Famara Ibrahima Sagna, de l’ombre à la lumière

Famara Ibrahima Sagna qui vient d’être choisi par le Président Macky Sall pour conduire le dialogue national est un homme du sérail. Né le 26 novembre à Ziguinchor, il a fait ses études primaires à Ziguinchor avant de poursuivre ses études secondaires et supérieures à Dakar et à Paris. Juriste de formation, celui qui préside désormais aux destinées du dialogue national sortira comme administrateur civil de l’Institut des Hautes études d’Outre Mer de Paris. Il devient également analyste financier après une formation post-universitaire en France et aux USA.

Administrateur civil, il occupa aussitôt de retour au Sénégal en 1962, des fonctions d’autorité dans l’administration sénégalaise sous Me Valdiodio Ndiaye, ministre de l’Intérieur. Il commença ainsi sa carrière à la Direction des Affaires politiques et administratives du ministère de l’Intérieur comme administrateur mis à la disposition du Directeur. Il occupa par la suite, dans le cadre de cette direction, successivement les fonctions de Cgef de service de la Police des Associations, des débits de boissons, des jeux et des secours. Il y occupa aussi les fonctions de service de l’Administration (actuelle Direction de l’administration territoriale) et Directeur adjoint. Il devient le premier sénégalais Directeur de la protection civile en juillet 1963. Par la suite, il quitte le ministère de l’Intérieur que dirigeait Abdoulaye Fofana pour rejoindre le ministère de l’Enseignement technique, Professionnel et de la Formation des cadres et devint Directeur de cabinet sous le ministre Emile Badiane. Il fut par la suite affecté au ministère des Finances que dirigeait le fameux Jean Collin comme adjoint au Directeur du Mouvement général des fonds pour répondre à son ambition de se reconvertir à l’Economie et aux Finances.

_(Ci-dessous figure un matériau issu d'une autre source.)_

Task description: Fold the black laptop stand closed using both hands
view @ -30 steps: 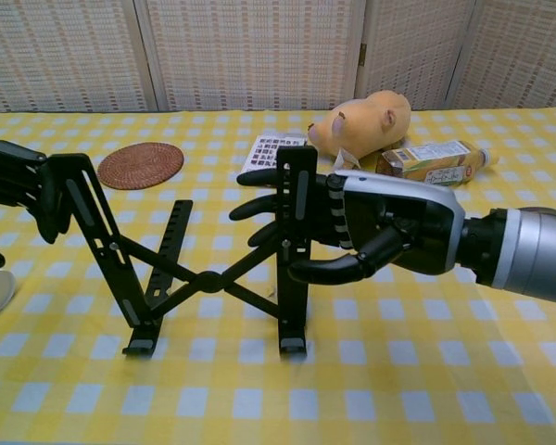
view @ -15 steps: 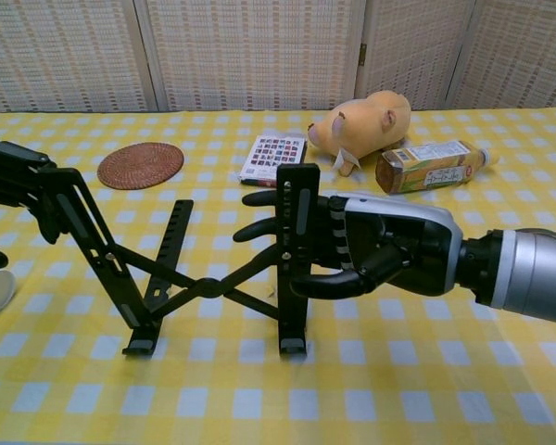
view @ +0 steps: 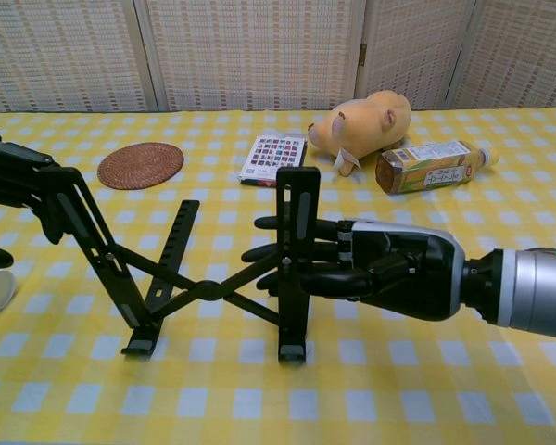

Côté politique, Famara Ibrahima Sagna a toujours été une personne de conciliation. C’est en janvier 1984 à la demande du secrétaire général de l’époque, le Président Abdou Diouf, qu’il devient membre du Parti socialiste. A la même époque à l’issue du congrès extraordinaire, il devint secrétaire national du Bureau politique du Ps chargé des Affaires économiques et Président de la Commission des affaires économiques et financières du Comité central du parti. Nommé ministre de l’Intérieur en 1990, il démissionna du Ps pour pouvoir tenir la balance égale entre toutes les formations politiques du pays. Il organisa d’ailleurs la réconciliation nationale grâce à cette démission portée à la connaissance des partis et de l’opinion. Le dialogue fructueux avec l’opposition et la réconciliation aboutissent à la formation d’un Gouvernement de majorité présidentielle le 7 avril 1991. Il devint  ministre de l’Economie, des Finances et du Plan ce 7 avril 1991. Par la suite, tenant compte de certaines difficultés relationnelles entre lui et le Premier ministre Habib Thiam, Famara Ibrahima Sagna adressa une lettre au président de la République, le 30 novembre 1992 pour faire connaître sa décision d’arrêter sa participation au gouvernement si, en cas de victoire du Président Diouf aux élections de 1993, le Premier ministre en place devrait être maintenu. Après ces élections présidentielle et législatives de 1993, le Président Diouf décida, en effet, de maintenir son Pm. A son tour, l’actuel président du Dialogue national n’hésita pas une seconde à quitter le gouvernement pour «convenances personnelles». Mais des négociations amicales entre le Président Diouf et son ex-ministre des Finances aboutirent à une proposition de nomination comme Président du Conseil économique et social. Ce qu’il accepta. Il fut nommé Président du Conseil économique et social le 2 juin 1993 et devient ainsi le 4ème personnage de l’Etat. Depuis 1990, il convient de rappeler que Famara Ibrahima Sagna n’appartient à aucun parti politique.